Between 1834 and 1853, ten eisteddfodau were held in Abergavenny, organised by Cymreigyddion Y Fenni, the Welsh language society which still meets today. The eisteddfodau were sponsored by Augusta Hall, the famous Lady Llanover, also known by her bardic name Gwenynen Gwent. Lady Llanover is perhaps best known for creating the image of what came to be regarded as the traditional Welsh costume, as well as for her support of Welsh harp music and folk songs.
In her patronage of the Abergavenny eisteddfodau, Lady Llanover was supported by her husband, Sir Benjamin Hall (of Westminster`s "Big Ben" fame) and by Thomas Price, "Carnhuanawc," one of the greatest Welshmen of the nineteenth century.

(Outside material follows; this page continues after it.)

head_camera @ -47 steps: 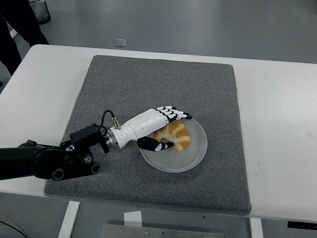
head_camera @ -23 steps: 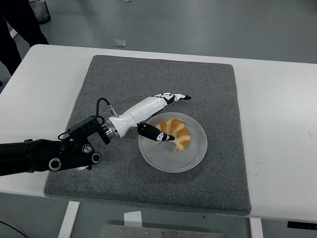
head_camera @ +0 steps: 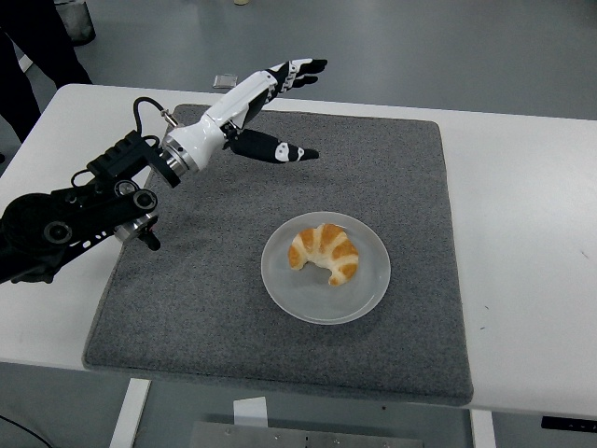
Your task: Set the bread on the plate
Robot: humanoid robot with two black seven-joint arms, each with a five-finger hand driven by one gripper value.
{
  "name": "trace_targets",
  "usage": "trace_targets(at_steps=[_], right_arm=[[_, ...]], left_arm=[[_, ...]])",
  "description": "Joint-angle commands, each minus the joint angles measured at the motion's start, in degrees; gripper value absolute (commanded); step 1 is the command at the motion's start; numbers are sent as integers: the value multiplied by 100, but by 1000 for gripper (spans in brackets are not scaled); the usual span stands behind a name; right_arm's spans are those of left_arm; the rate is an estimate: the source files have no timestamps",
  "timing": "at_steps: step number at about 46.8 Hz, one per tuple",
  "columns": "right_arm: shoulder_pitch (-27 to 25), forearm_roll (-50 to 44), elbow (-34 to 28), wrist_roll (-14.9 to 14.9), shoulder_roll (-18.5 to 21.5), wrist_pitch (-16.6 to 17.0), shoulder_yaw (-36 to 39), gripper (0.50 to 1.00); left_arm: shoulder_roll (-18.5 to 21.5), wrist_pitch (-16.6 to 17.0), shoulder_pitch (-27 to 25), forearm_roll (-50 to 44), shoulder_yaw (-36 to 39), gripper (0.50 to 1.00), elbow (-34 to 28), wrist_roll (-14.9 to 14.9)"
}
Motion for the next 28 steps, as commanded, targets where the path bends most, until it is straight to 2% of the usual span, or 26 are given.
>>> trace_targets(at_steps=[1,12,18,28], right_arm=[[0,1,-4,-3,0,-6,0,952],[0,1,-4,-3,0,-6,0,952],[0,1,-4,6,0,2,0,952],[0,1,5,6,0,-6,0,952]], left_arm=[[42,-177,-33,-425,-188,990,130,-1],[112,-827,-306,-1453,-522,990,649,17],[173,-1266,-534,-2156,-531,990,1097,34],[182,-1776,-666,-2939,-531,990,1668,70]])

He, like Lady Llanover, was a fervent advocate for the Welsh language in an age where Britain`s minority languages were far from being a popular cause.
Lady Llanover and her husband offered very substantial prizes at the Abergavenny eisteddfodau, sometimes as much as eighty guineas. Competitors included some of the greatest European Celtic scholars, as well as major Welsh literary figures of the day.
In 2002, the Abergavenny eisteddfod was revived by a local group led by local town councillor Douglas Edwards and his wife Edna, together with head teacher of Abergavenny`s Welsh primary school Mrs Bronwen Green. In 2003 Ceri Thomas took over the chairmanship of the eisteddfod committee from Bronwen Green, and since 2012 the post has been held by Rosemary Williams.
Initially competitors were invited from local schools, with competitions being held at King Henry VIII Comprehensive School. From 2003 onwards, adult competitors have also been attracted, from all over Wales and beyond, and from 2004 onwards the evening competitions have been held at the town`s Borough Theatre.